Le projet formel des vénus gravettiennes est suggéré en miroir : absence de visage, élision ou simplification formelle des membres supérieurs, soulignement voire exagération de la morphologie féminine (poitrine, hanches et bassin, dessin du sexe : stéatopygie.) Ces codes seulement repris à distance livresque, les effigies conçues par Prune Nourry apparaissent essentiellement descriptives et illustratives ou vaguement évocatrices. Qu’il s’agisse d’une réalisation techniquement œuvrée en ronde bosse ou d’un moule évocateur, chaque « Vénus » draine un vide ou un écart esthétiquement inexplicable et sans autre perspective qu’une comparaison littérale. En ce sens, l’expressivité et la créativité marquent le pas ou éludent le paradigme des apparences poïétiques où René Passeron a filé que : « Peindre (”vs sculpter”…), c’est essentiellement donner une apparence nouvelle à une surface vs ”un volume” »*. Les vénus de Prune Nourry butent sur le descriptif sans parvenir à dégager chaque fois autre chose qu’une description dénotée de ses « sujets » : les volumes réfèrent à leur modèle ou sont traduits pour la petite histoire, sans pari interprétatif ni expression. Songeant à la monumentalité mystérieuse des Vénus dont cette production entend aussi refonder et réactualiser symboliquement les sujets ou les référents, on se demande avec quoi rime l’entreprise créative du point de vue technique et tactique ou référentiel, voire imaginaire. On tente en vain des repaires : les transcriptions hardies d’Auguste Rodin ou les portraits risqués d’Alberto Giacometti, le dessin des volumes saisis par la lumière par Constantin Brancusi et Henri Moore, le hiératisme antique des corps reconstitués par Maillol ou abruptement taillés de Georg Bazelitz… Confrontés au programme d’empathie prétexté avec la Maison des femmes de Saint-Denis, on peine chaque fois à comprendre l’intérêt sculpté des vénus gravettiennes. Leurs sources paraissent des biais, comme si l’artiste, après s’être affairée à tirailler dans des directions opposées son empathie naturelle avec l’usage expressif de la troisième dimension, avait fini par se résoudre à n’en extraire qu’une sculpture de spectacle.

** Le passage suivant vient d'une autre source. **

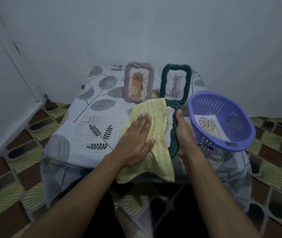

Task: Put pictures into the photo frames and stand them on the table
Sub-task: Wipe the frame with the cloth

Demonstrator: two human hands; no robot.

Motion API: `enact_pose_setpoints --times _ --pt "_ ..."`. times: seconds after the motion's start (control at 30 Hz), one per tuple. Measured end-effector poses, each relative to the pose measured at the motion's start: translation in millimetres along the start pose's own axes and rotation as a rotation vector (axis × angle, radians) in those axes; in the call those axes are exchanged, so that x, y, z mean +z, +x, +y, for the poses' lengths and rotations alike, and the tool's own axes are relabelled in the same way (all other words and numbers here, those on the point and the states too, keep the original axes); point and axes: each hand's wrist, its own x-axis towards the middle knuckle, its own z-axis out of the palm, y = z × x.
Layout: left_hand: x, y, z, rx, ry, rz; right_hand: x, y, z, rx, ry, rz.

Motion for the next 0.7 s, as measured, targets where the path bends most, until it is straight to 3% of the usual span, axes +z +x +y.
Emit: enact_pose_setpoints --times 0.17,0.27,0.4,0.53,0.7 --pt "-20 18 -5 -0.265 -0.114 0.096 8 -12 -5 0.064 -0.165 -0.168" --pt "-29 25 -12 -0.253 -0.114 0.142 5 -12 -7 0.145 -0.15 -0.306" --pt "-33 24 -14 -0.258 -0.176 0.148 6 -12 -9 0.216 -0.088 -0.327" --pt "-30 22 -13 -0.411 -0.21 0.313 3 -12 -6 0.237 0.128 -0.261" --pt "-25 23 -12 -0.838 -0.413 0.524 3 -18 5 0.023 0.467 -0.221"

Le dispositif théâtral de l’exposition et la galerie sont l’écrin des œuvres. Ce que les œuvres apportent au message d’empathie avec l’histoire « reconstituée » des femmes s’avère aussi compliqué à suivre que l’instauration d’une esthétique relationnelle à partir des embrayeurs plastiques que sont les formes des volumes pour la sculpture. Toutes choses par ailleurs égales, reste des productions artistiques à la fois anthropologiques, sociales, philosophiques, historiques, et in fine illustratives tout aussi compliquées qu’insatisfaisantes sur ce par quoi les objectifs de traduire et/ou créer se distinguent ou fusionnent et parfois se subliment.

Hervé Di Rosa peintre imagiste, galerie Templon Beaubourg

La pratique comme l’esthétique de la peinture ou du tableau par Hervé Di Rosa demeurent vibrionnantes, colorées et bavardes. Le réalisme « cartoonesque » et naïf de son travail fuse dans tous les sens pour servir des thématiques divagantes et rigolardes.

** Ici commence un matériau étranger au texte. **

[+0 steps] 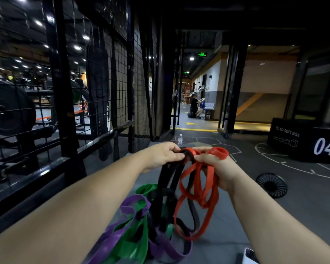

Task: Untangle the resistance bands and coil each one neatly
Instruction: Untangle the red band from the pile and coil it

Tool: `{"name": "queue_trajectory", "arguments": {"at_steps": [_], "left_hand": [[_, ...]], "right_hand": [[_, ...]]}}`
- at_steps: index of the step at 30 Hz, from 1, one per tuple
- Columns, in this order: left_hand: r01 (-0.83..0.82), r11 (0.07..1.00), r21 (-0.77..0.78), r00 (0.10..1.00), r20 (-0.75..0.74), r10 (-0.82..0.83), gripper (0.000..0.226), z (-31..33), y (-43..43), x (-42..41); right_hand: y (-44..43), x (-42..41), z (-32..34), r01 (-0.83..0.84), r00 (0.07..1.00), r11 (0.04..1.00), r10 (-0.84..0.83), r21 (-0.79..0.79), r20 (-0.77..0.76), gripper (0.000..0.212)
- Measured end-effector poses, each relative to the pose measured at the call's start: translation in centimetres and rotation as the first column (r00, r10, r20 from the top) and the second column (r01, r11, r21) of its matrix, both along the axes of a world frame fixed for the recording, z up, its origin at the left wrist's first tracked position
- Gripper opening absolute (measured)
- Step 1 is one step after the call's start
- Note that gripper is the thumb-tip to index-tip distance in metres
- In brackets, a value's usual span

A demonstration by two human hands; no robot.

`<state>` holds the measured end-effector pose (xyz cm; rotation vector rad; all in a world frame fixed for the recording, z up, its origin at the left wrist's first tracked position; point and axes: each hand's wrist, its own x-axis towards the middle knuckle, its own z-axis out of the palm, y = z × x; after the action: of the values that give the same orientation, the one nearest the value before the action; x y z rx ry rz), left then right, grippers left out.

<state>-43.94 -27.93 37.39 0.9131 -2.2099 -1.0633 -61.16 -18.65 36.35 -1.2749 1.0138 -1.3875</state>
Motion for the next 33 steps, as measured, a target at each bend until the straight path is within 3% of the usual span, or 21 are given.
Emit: {"name": "queue_trajectory", "arguments": {"at_steps": [4,7,11,15,17,20,21,23,26,29,33], "left_hand": [[-0.021,0.999,-0.031,0.999,-0.027,0.021,0.017,2.3,0.0,1.2],[0.022,0.989,0.144,0.989,-0.150,0.000,0.011,4.1,0.2,2.0],[0.057,0.985,0.166,0.986,-0.165,-0.029,0.011,5.4,0.5,2.4],[0.089,0.988,0.126,0.970,-0.236,-0.057,0.025,6.1,0.8,2.1],[0.127,0.989,0.077,0.970,-0.220,-0.107,0.031,6.5,1.0,1.7],[0.144,0.990,-0.010,0.976,-0.161,-0.144,0.034,7.2,1.3,1.4],[0.139,0.990,-0.039,0.980,-0.140,-0.143,0.033,7.4,1.4,1.3],[0.131,0.988,-0.083,0.986,-0.094,-0.139,0.039,7.9,1.6,1.1],[0.116,0.988,-0.102,0.993,0.015,-0.115,0.065,8.2,1.5,0.9],[0.057,0.984,-0.169,0.987,0.155,-0.031,0.070,8.3,1.2,1.4],[0.015,0.963,-0.270,0.972,0.228,0.049,0.051,8.2,0.5,2.5]], "right_hand": [[-0.1,-1.1,0.3,0.214,0.965,0.977,-0.213,-0.010,-0.156,0.028],[0.0,-1.3,0.5,0.292,0.921,0.955,-0.294,-0.049,-0.255,0.022],[-0.7,-1.7,0.5,0.282,0.926,0.958,-0.287,-0.059,-0.246,0.020],[-1.0,-1.3,0.3,0.106,0.960,0.993,-0.115,-0.047,-0.255,0.021],[-0.9,-0.6,0.5,0.086,0.929,0.994,-0.105,-0.068,-0.356,0.037],[-1.4,-0.2,1.0,0.219,0.830,0.968,-0.252,-0.126,-0.498,0.050],[-1.5,-0.2,1.1,0.228,0.837,0.965,-0.261,-0.127,-0.481,0.044],[-1.6,-0.1,1.2,0.180,0.932,0.981,-0.194,-0.075,-0.306,0.024],[-1.2,0.2,1.6,0.106,0.994,0.994,-0.106,0.033,-0.019,0.024],[-1.4,0.0,1.8,0.192,0.981,0.978,-0.195,0.077,0.025,0.028],[-1.6,-0.6,1.9,0.287,0.958,0.951,-0.286,0.118,-0.023,0.032]]}}
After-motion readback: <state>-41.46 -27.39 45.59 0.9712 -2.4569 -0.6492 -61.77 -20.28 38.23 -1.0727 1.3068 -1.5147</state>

Intitulée « Idoles et Trésors » l’exposition fait se succéder diverses œuvres réalisées ces quatre dernières années. Le style du peintre traversant les années sans notablement changer, et les peintures montrant à peu près les mêmes sujets et les mêmes modes de compositions, on peine à discerner ce qui constitue une recherche plastique pour le peintre. Les œuvres sont pour cela à prendre comme telles, et la peinture de Di Rosa à regarder pour le plaisir. On s’amuse sans réserve de ses accumulations de personnages et d’architectures imaginaires, ses manières d’user de la peinture comme un réservoir de coloriages arbitraires, la dispersion arbitraire et prioritairement illustrative des points de vue… chaque tableau est rempli comme une logorrhée peut débrider l’espace sonore dans une conversation de groupe.

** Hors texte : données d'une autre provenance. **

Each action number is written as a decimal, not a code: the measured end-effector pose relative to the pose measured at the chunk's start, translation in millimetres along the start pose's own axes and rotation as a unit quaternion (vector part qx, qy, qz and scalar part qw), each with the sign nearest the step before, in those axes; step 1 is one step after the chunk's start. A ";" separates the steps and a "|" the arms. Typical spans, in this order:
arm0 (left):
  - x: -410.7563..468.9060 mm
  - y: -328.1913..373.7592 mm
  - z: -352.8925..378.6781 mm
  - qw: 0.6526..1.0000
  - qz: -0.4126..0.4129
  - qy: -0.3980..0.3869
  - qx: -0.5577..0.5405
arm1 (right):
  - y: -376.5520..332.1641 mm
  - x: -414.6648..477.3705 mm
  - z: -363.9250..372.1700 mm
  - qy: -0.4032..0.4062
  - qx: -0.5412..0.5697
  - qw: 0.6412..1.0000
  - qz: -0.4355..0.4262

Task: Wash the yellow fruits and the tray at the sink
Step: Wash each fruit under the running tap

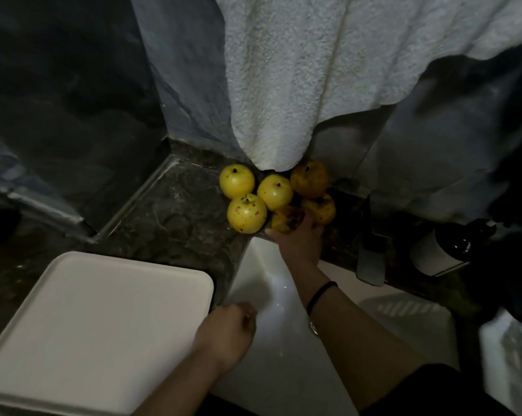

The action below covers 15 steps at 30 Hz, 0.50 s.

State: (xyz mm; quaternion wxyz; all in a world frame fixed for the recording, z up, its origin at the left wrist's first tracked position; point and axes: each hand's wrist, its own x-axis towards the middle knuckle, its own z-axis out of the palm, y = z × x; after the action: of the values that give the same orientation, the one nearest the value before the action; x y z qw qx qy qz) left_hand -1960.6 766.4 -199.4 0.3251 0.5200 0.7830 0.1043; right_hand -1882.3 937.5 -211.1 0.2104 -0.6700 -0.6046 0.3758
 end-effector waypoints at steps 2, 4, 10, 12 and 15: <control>4.2 3.0 -2.8 0.997 -0.018 -0.018 -0.067 | 0.8 1.6 2.4 0.016 0.002 1.000 -0.003; 10.2 6.8 -2.8 0.981 -0.055 -0.041 -0.180 | 2.0 1.9 3.4 0.031 0.002 0.999 -0.011; 31.1 32.6 -12.2 0.841 -0.194 -0.099 -0.495 | 19.2 -18.0 -2.6 0.052 0.030 0.998 -0.021; 39.8 41.0 -14.2 0.792 -0.223 -0.076 -0.564 | 27.3 -34.2 -12.0 0.033 0.056 0.998 -0.010; 51.5 47.2 -12.2 0.737 -0.233 -0.087 -0.628 | 34.4 -65.6 -25.9 -0.035 0.045 0.998 -0.026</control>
State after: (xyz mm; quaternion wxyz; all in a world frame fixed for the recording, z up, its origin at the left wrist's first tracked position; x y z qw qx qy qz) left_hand -1945.7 834.6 -187.0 0.6591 0.0055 0.6045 0.4474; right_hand -1839.4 872.2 -203.8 0.2290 -0.6306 -0.6112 0.4200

Comme à son habitude, Hervé Di Rosa ironise gentiment sur le métier de peintre, il poursuit ainsi fidèlement l’esprit disruptif et canaille de la « Figuration Libre », mouvement naguère classé avant-gardiste dont le style illustratif débridé demeure un marqueur esthétique et…commercial. Quelque chose me semble cependant changer dans ces toiles conformes à un succès artistique garanti. Rien n’y blesse l’œil, le goût ou la tête, la manière même du geste du peintre jadis peu académique a aujourd’hui les attraits d’un travail d’exécution. Tout ce dont les styles néo-expressionnistes et « Nouveau Fauve » ou « Bad Painting » dont la Figuration Libre poursuivait parallèlement sous d’autres cieux certains objectifs semble rangé. Restent la bonne humeur et la cocasserie d’images peintes gentiment sur toiles, et donc une exposition facile à visiter.

 

Les visions fantasmatiques de Xie Lei, galerie Sémiose

L’univers pictural des œuvres suggère à la fois des songes et des expériences psychiques. Que ce soit à travers sa prédilection pour les profondeurs de l’inconscient, les ambiances fantasmagoriques, chaque œuvre s’apparente à une entrevision ou un décollage sensible par rapport au réel. L’artiste semble au bout du compte osciller entre perspective ou invention personnelle et fiction purement narrative.

Xie Lei silhouette des corps anonymisés. Réduits à leur reflet, une ombre ou un halot, ils paraissent subir leurs apparences et évoluer dans des environnements incertains comme on éprouve des moments coercitifs où la vie parait inqualifiable. Pour réaliser ses peintures, Xie Lei use d’atmosphères monochromes et de déclinaisons de valeurs lumineuses bizarres, chaque univers se délaye sans frontière entre abstraction et allusion. Les sujets, vaguement centrés et noyés dans des ambiances vaporeuses ou brouillées suggèrent des instants mêlés d’apparitions et de perditions, laissant la conscience en perdition. Le style visuel est en même temps affirmé grâce à l’affichage d’un protocole plastique/technique éprouvé, voire un système donnant le sentiment d’être quelque peu verrouillé esthétiquement.

Le pouvoir de séduction artistique indiscutable des peintures ne suffit pas pour douter de de leur flottement conceptuel, de sorte que l’unité stylistique où le paradigme créatif de cet art acquis à son style s’accompagne d’un soupçon de maniérisme technique et formel qui, en se reproduisant interroge… Cette peinture que par ailleurs on ne redécouvre pas vraiment avec cette seconde exposition, et dont les œuvres n’évoluent qu’à travers menues différences d’aspect seulement illustratif déroute l’esprit de recherche en alimentant paradoxalement des incerti-tudes sur sa formule.